● **TO DO**
Below are the records; copy every line in them that holds the string "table".

(Saved entries)
--------------------------------

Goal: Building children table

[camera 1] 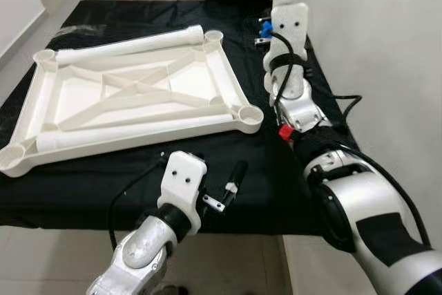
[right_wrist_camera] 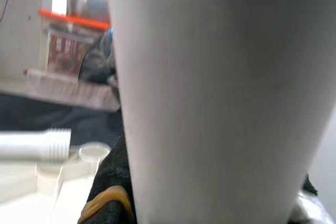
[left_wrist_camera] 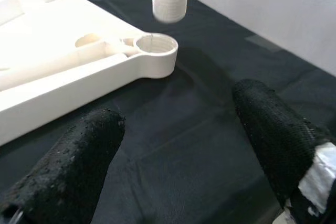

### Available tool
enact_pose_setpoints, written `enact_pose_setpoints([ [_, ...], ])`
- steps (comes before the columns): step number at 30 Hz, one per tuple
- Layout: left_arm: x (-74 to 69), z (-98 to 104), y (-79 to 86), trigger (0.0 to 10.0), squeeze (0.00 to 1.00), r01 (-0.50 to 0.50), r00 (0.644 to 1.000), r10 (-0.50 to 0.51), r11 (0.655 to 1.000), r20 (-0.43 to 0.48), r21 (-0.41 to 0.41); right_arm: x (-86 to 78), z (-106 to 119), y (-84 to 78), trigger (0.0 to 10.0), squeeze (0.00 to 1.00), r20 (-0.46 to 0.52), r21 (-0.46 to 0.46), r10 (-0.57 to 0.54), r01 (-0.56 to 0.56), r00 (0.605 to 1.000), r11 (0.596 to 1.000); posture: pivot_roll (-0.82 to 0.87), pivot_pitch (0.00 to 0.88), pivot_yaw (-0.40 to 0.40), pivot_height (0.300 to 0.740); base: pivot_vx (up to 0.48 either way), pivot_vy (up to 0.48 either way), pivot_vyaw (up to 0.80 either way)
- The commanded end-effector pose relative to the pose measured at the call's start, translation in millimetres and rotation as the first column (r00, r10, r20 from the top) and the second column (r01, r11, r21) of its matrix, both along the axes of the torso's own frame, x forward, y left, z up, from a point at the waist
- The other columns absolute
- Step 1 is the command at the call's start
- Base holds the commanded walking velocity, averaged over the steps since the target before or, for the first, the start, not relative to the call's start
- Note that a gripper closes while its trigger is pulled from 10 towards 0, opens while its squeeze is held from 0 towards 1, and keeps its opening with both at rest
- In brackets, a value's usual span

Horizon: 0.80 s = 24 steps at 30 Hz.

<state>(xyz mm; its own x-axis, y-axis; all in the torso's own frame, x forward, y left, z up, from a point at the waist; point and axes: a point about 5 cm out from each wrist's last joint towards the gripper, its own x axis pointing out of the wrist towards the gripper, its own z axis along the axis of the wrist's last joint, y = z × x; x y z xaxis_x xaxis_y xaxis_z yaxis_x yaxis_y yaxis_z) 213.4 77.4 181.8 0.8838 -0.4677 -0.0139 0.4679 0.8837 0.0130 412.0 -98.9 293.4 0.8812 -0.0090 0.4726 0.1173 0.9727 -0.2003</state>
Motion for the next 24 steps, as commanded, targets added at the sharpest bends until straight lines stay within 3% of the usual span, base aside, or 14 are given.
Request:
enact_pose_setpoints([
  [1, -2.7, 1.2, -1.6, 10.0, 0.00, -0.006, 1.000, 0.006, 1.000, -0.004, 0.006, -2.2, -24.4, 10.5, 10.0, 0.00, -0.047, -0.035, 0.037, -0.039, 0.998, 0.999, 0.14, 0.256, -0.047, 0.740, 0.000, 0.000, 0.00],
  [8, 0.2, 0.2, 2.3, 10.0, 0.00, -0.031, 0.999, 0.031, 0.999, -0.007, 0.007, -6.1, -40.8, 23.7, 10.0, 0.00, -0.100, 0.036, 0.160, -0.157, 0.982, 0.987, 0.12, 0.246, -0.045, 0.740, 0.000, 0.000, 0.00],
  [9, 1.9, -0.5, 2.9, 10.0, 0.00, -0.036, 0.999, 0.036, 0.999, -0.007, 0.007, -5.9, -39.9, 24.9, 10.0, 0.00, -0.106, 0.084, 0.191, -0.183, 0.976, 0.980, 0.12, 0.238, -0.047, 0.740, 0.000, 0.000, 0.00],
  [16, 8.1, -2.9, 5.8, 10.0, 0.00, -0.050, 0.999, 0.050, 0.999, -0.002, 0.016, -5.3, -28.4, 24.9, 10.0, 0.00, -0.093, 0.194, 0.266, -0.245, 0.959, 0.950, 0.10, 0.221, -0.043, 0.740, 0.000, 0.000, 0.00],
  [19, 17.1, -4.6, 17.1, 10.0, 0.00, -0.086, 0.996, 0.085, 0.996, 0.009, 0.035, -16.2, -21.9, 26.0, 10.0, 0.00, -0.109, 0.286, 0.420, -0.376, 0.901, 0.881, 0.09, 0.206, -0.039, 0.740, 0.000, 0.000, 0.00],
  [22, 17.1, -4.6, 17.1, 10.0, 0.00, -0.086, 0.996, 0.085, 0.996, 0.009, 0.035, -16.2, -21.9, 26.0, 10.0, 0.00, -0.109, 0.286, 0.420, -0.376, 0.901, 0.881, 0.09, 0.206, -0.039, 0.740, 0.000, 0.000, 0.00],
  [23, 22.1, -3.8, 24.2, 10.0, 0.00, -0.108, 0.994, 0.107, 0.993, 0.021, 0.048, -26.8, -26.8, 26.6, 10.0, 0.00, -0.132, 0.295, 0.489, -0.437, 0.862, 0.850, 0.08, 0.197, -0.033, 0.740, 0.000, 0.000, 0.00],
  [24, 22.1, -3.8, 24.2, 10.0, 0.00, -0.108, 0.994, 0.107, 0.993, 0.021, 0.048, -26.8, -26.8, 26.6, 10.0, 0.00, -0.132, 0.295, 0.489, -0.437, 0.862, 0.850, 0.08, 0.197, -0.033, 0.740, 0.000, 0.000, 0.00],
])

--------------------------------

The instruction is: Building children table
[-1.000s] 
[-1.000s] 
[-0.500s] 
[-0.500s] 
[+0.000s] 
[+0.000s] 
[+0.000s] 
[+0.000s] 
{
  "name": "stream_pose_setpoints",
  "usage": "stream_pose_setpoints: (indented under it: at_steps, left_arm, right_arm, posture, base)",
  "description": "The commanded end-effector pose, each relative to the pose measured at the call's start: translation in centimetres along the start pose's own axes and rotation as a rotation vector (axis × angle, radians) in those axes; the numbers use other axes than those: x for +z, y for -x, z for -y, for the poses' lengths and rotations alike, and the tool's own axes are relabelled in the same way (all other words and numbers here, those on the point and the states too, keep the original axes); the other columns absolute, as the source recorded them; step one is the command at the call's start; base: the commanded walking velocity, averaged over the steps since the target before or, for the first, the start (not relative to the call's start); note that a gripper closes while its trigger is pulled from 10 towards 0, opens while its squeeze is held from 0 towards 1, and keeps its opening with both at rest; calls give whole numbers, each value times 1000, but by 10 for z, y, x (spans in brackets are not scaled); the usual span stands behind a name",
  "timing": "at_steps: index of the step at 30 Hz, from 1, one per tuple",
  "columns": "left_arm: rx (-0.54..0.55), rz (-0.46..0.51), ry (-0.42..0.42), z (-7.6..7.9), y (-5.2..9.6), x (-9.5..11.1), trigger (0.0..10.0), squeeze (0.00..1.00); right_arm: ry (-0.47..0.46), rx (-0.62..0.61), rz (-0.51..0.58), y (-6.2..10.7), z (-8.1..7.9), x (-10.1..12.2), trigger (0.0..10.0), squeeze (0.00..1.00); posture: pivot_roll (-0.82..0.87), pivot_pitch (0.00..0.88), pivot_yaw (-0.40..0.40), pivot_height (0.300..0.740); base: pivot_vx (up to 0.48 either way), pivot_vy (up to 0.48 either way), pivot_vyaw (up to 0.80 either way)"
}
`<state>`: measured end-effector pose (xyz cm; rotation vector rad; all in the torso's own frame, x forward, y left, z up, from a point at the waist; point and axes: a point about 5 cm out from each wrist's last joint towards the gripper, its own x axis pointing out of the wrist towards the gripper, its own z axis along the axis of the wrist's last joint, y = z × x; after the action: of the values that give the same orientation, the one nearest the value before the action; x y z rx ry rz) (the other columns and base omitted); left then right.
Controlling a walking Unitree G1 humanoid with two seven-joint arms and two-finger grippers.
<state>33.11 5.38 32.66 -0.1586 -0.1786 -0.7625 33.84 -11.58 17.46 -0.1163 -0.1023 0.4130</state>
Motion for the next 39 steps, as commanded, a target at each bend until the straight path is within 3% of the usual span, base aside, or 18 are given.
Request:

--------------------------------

● **TASK OUTPUT**
Goal: Building children table
The instruction is: Building children table

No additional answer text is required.